Setelah berpuasa selama berjam-jam, tubuh memiliki kadar gula darah yang relatif lebih rendah dari biasanya. Ketika makanan atau minuman tinggi gula langsung dikonsumsi saat berbuka, tubuh akan menyerap gula dengan sangat cepat sehingga kadar gula darah meningkat dalam waktu singkat. Kondisi ini dikenal sebagai lonjakan gula darah yang cukup drastis dalam waktu singkat.

Lonjakan ini biasanya diikuti dengan penurunan energi yang juga cepat karena tubuh melepaskan hormon insulin dalam jumlah besar untuk menstabilkan kadar gula. Akibatnya, tubuh dapat terasa lemas, mengantuk, atau bahkan kembali lapar dalam waktu singkat setelah berbuka. Jika terjadi berulang dalam jangka panjang, kebiasaan ini juga dapat meningkatkan risiko gangguan metabolisme.

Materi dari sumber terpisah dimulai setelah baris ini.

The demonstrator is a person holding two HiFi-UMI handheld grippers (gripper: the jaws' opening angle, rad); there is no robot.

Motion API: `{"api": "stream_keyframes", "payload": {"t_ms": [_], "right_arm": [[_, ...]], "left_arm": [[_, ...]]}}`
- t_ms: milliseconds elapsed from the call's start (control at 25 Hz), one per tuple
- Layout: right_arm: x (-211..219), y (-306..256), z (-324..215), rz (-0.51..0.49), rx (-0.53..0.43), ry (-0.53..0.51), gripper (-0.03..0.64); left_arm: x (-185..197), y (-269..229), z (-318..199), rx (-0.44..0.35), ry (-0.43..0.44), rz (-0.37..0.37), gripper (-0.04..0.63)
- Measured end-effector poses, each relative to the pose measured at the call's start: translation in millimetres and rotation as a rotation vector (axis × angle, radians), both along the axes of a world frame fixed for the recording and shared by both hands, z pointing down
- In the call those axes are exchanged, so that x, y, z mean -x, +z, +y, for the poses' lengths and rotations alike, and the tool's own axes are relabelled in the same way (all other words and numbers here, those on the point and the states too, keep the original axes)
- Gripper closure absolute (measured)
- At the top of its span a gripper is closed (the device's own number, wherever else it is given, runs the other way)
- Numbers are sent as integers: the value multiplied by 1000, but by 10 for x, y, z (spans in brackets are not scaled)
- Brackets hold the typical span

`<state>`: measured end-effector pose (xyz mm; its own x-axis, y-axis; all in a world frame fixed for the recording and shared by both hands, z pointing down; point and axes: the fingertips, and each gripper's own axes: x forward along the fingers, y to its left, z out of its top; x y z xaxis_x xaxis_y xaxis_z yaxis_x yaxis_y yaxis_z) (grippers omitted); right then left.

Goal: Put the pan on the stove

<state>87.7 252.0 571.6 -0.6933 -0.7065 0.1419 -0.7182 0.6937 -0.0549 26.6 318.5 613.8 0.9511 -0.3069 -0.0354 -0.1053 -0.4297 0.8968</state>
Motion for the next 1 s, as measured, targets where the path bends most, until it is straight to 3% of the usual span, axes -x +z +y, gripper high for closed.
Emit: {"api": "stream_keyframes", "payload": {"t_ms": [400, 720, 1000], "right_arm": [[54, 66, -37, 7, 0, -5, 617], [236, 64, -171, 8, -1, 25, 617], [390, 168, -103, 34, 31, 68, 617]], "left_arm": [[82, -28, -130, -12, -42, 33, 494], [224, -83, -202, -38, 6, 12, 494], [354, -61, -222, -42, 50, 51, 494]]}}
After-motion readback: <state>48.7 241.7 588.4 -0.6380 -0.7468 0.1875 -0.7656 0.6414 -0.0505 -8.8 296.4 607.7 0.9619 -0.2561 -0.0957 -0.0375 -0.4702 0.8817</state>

2. Tubuh Lebih Mudah Lesu Setelah Makan Akibat Gula Darah yang Tidak Stabil



Banyak orang mengira makanan manis akan membuat tubuh lebih bertenaga setelah berbuka. Pada kenyataannya, konsumsi gula berlebihan justru dapat menyebabkan rasa lelah yang muncul tidak lama setelah makan. Hal ini terjadi karena tubuh mengalami perubahan energi yang sangat cepat akibat naik turunnya kadar gula darah.

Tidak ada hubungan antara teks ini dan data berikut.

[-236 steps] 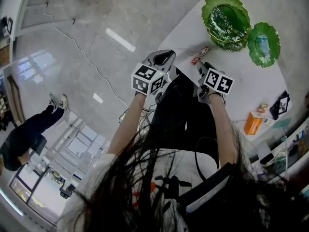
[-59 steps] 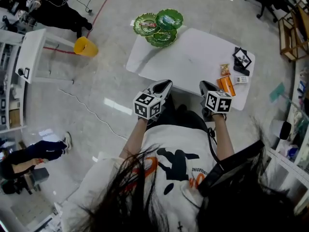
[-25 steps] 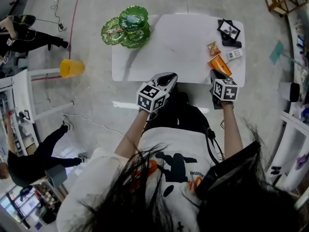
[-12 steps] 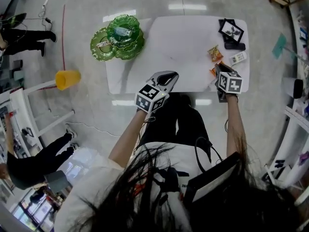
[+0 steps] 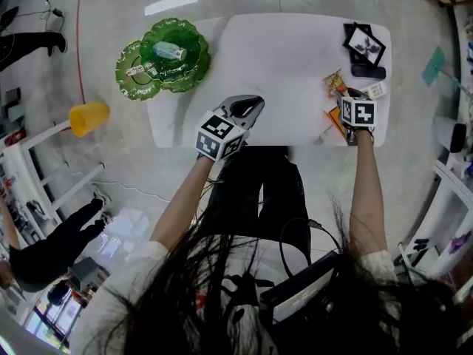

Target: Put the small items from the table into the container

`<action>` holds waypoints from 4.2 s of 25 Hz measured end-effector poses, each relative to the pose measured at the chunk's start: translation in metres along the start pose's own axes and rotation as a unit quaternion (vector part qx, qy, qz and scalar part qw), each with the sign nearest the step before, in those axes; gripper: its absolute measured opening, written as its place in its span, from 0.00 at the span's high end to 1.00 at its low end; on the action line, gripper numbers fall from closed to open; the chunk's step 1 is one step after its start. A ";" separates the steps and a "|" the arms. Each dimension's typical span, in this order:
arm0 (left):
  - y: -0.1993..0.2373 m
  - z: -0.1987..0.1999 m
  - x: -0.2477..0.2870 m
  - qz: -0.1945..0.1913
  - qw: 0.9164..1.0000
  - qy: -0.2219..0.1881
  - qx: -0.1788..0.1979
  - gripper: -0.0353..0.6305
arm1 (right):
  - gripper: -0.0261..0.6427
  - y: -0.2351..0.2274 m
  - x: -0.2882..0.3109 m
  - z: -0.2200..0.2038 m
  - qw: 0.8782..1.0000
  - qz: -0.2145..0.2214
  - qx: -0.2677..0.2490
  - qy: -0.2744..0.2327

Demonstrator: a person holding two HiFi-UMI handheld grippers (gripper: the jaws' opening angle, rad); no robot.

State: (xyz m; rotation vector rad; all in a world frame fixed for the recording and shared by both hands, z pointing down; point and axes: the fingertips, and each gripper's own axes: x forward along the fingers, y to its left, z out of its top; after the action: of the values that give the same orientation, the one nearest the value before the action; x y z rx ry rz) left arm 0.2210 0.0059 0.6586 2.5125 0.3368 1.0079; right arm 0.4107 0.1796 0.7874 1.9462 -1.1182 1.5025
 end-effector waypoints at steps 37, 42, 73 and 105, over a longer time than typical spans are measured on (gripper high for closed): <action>0.007 -0.091 -0.068 0.101 0.989 -0.066 -0.086 0.93 | 0.82 0.139 -0.018 0.033 0.972 0.101 -0.212 -0.024; 0.005 -0.119 -0.106 0.133 0.981 -0.078 -0.116 0.93 | 0.82 0.206 -0.018 0.037 0.958 0.143 -0.248 -0.027; 0.089 -0.197 -0.202 0.218 0.937 -0.140 -0.233 0.93 | 0.81 0.459 0.058 0.127 0.963 0.227 -0.118 -0.085; 0.081 -0.182 -0.224 0.215 0.943 -0.155 -0.201 0.93 | 0.66 0.448 0.013 0.088 0.959 0.253 -0.092 -0.092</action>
State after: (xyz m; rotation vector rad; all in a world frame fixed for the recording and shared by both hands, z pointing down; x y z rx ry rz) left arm -0.0597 -0.0965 0.6793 2.3464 -0.4844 0.7106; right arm 0.1028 -0.1490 0.7132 1.7798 -1.8777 1.4012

Setelah lonjakan gula darah terjadi, tubuh akan merespons dengan produksi insulin yang tinggi untuk menurunkan kadar gula. Proses ini sering membuat energi turun secara tiba-tiba sehingga tubuh terasa lesu atau mengantuk. Kondisi ini dapat membuat aktivitas setelah berbuka menjadi kurang produktif karena tubuh tidak memiliki energi yang stabil.

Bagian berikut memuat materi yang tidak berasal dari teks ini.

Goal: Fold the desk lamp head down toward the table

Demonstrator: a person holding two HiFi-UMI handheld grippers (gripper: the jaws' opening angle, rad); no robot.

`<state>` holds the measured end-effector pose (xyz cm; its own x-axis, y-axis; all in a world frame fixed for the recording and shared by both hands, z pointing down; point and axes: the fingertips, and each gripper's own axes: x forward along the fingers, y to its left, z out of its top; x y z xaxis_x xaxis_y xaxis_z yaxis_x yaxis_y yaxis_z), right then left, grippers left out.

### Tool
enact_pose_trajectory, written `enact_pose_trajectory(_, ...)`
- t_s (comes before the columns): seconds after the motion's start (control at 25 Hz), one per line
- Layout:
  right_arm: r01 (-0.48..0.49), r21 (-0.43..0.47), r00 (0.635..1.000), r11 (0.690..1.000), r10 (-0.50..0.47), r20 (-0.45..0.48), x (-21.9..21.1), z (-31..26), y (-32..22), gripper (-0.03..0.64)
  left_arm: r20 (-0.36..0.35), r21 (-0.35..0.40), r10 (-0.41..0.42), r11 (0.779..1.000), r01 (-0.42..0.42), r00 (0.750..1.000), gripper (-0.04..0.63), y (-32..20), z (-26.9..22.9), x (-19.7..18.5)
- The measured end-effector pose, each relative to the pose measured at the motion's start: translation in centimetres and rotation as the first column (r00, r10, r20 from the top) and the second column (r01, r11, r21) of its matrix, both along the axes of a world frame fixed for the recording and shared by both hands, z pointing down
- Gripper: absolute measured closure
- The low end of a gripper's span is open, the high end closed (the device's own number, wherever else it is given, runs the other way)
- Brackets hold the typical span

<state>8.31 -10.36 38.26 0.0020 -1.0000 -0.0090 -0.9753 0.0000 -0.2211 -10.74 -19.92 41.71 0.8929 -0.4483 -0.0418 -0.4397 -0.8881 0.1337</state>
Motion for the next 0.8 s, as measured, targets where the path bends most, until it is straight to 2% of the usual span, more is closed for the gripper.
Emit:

3. Makanan dan Minuman Manis Mengandung Kalori Besar yang Berisiko Meningkatkan Berat Badan



Makanan dan minuman manis umumnya memiliki kandungan kalori yang cukup tinggi. Jika dikonsumsi dalam jumlah berlebihan saat berbuka puasa, kalori yang masuk ke dalam tubuh bisa meningkat tanpa disadari. Terlebih lagi, berbagai takjil seperti kolak, es sirup, atau kue manis sering dikonsumsi bersamaan dalam satu waktu.

Kalori berlebih yang tidak digunakan sebagai energi akan disimpan tubuh dalam bentuk lemak. Dalam jangka panjang, kebiasaan mengonsumsi gula berlebihan saat berbuka dapat menyebabkan peningkatan berat badan. Kondisi ini juga dapat meningkatkan risiko berbagai masalah kesehatan jika tidak diimbangi dengan pola makan yang lebih seimbang.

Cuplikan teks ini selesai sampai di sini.